THE PROBLEM: Produce an exact copy of all the data below, dropping every image.

DATA EXTRACT:
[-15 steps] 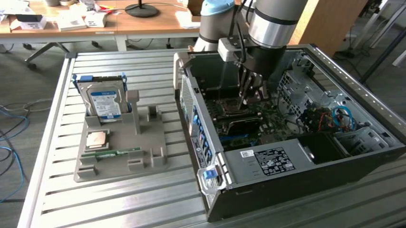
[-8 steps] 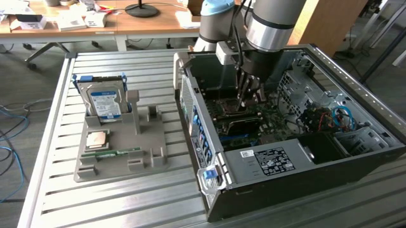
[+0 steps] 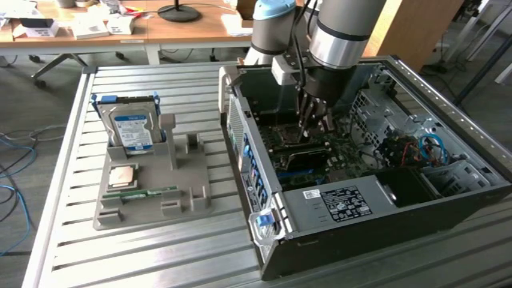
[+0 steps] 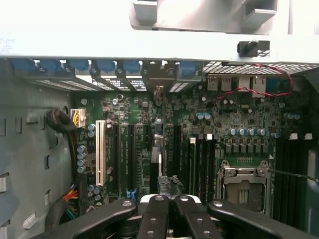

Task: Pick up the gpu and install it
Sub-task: 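Press down on the gpu until it lock into place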

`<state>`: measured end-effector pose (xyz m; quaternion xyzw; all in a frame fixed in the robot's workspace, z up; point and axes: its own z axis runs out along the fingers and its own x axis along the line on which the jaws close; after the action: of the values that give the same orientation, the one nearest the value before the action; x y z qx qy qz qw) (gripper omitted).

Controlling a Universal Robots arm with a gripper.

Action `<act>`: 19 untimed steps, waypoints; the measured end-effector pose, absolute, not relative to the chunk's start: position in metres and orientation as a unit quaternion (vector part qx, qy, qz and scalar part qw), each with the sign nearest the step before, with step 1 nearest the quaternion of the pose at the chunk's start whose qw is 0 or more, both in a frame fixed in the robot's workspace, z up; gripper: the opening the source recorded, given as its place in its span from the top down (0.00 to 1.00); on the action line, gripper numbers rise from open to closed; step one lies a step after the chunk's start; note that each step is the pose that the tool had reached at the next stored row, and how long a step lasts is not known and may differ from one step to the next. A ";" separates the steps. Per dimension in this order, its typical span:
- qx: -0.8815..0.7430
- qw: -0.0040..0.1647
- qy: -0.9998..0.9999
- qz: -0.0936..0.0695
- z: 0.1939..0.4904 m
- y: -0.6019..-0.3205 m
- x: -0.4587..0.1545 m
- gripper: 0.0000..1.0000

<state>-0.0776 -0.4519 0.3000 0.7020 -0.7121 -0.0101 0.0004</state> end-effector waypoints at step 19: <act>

RESULT OF THE TASK:
[-15 steps] 
[-8 steps] 
[+0 steps] 
[+0 steps] 

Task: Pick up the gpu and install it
Sub-task: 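Press down on the gpu until it lock into place
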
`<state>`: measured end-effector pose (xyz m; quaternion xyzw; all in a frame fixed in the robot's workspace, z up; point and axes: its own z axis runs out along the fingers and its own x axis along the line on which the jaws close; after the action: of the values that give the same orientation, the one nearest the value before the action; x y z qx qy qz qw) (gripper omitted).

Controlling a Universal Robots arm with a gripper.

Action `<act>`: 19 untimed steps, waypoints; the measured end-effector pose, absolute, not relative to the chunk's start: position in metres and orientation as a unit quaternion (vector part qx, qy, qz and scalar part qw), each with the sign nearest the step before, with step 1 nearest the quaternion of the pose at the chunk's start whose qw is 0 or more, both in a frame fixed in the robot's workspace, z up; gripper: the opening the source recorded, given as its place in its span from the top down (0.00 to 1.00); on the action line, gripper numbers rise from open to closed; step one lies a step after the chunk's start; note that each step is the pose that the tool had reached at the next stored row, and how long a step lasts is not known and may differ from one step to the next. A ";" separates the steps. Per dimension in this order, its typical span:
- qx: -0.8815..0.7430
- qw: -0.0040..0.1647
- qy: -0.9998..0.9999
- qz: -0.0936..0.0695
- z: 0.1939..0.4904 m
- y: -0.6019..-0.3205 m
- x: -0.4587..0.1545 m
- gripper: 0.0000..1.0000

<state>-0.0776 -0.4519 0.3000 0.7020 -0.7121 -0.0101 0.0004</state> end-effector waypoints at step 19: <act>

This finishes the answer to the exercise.